Where is he living now???  He’s “between houses”?  Is it possible he just needs a place to live so he’s using her in that way?

Post # 11
Member
376 posts
Helper bee
  • Wedding: May 2015

 

View original reply
Marlene84: I don’t know if you would feel comfortable with this but is there any way to at least convince her to take someone with her to meet him. Whether it was you and your husband. Maybe suggest a double date because everyone wants their first date to be a double date right (maybe she wont catch on to that). I would maybe try to see if she would agree to something like that or seeing if she would bring anyone she knows. If she makes it about the fact that she doesnt want you to go, Id turn things around and be like BUT I HAVE TO MEET THE GUY YOU WANT TO MARRY! why would you not want me to meet him? at least that would somewhat cover the safety concern for now and buy some time. I was a grade A stalker in dating after finding out some guy that walked me home (Nice guy right) turned out to be convicted of rape. if you know the area in which the guy lives do a search of the local courts and run his name through there. not sure where you are located but ohio has a state offender search website where you can find out prison info through there. My best detective work.. the guy had a unique name and told me he had bought a house in a city and told me the street name. I went on the citys housing website.. found out his last name ran his court records.. found out about the DUI, domestic violence charge, aggravated assault charge.. all after just giving my number to a guy at the bar. never bothered with going on that date.

Post # 13
Member
2091 posts
Buzzing bee
  • Wedding: September 2014

I agree with PP. All you can do is to tell her to be careful, ask her to text you what address she meets the guy at, just in case, etc… This sounds like a terrible idea. It is difficult enough to get to know someone when you see each other often, let alone via a computer screen.
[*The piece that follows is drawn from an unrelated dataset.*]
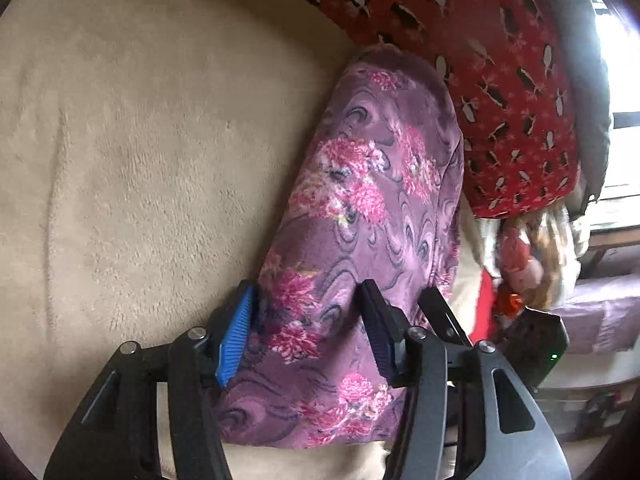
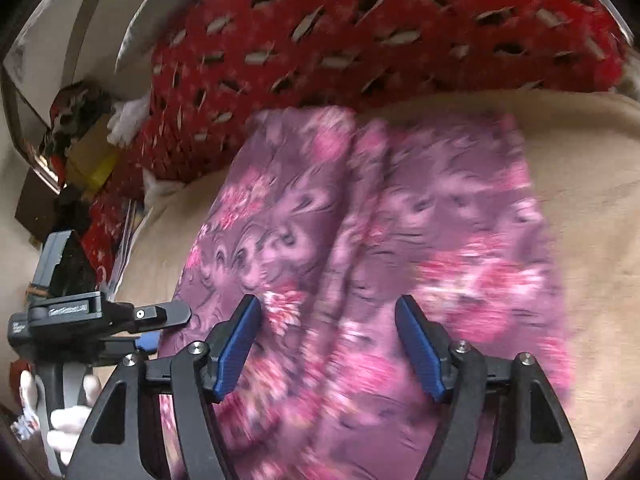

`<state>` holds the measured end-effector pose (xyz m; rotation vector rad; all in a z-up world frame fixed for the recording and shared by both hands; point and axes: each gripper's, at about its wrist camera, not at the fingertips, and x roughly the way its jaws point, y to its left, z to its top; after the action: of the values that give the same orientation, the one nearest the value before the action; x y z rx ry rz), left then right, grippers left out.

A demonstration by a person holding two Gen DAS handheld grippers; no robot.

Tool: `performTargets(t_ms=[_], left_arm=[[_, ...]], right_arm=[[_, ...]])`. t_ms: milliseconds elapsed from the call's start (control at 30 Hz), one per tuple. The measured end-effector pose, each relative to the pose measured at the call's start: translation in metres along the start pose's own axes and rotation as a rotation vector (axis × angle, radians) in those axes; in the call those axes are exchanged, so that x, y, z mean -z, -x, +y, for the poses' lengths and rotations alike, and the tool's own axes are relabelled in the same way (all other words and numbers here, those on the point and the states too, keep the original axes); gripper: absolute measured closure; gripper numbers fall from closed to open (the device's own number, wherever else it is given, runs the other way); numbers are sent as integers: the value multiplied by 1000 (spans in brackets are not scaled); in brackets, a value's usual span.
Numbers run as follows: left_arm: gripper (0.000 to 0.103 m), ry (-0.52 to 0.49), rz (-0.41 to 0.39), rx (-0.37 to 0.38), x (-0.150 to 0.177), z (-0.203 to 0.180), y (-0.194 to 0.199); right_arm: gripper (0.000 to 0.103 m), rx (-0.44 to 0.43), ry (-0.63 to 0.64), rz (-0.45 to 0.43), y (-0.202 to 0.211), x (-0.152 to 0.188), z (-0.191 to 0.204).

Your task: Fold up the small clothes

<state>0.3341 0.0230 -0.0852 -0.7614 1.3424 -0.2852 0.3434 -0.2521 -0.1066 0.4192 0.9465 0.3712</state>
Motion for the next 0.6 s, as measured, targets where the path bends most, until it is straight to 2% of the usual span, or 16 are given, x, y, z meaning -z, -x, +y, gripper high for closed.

The internet is full of liars and shady characters, as in real life (but more so because it is relatively easy to fool people). I hope that things work out, but she did not take enough time to heal from her previous situation and is now jumping in head first into a new situation. Things tend to go very wrong when that happens. Try to be there for her, but you can’t do too much. Maybe her family will step in and talk some sense into her. 

Post # 14
Member
231 posts
Helper bee
  • Wedding: August 2015

Ok, while he definitely sounds like a “WINNER”, you can’t say anything.  You know what they say about the messenger…No one is ready to hear that their happy ending is an illusion and it will cause a rift with you two. 

Post # 15
Member
375 posts
Helper bee

I think you should do as Sarah1923 has suggested and make it about how excited you are to meet him in order to make a solid opinion. But before you do that, find out his name and run it through all of the appropriate channels. Find out his criminal record. If he’s not a criminal and she’s not in real danger, it’s different. It’s still absolutely crazy to be planning a wedding with someone you’ve never seen in real life, but if he doesn’t present physical danger, you can just cross your fingers that they never actually get married. And she definitely needs mental health help, but you can’t force a person to get services and suggesting that she get services may cause a rift between you too, which wouldn’t be good as you need to be there for her as she goes through this. I would recommend waiting until perhaps she says something during a depressive episode and seeing if you can kind of encourage her to talk about it, being sure not to pry, judge, or make her feel uncomfortable. 

The topic ‘My friend is rushing into a marriage with a guy she hardly knows’ is closed to new replies.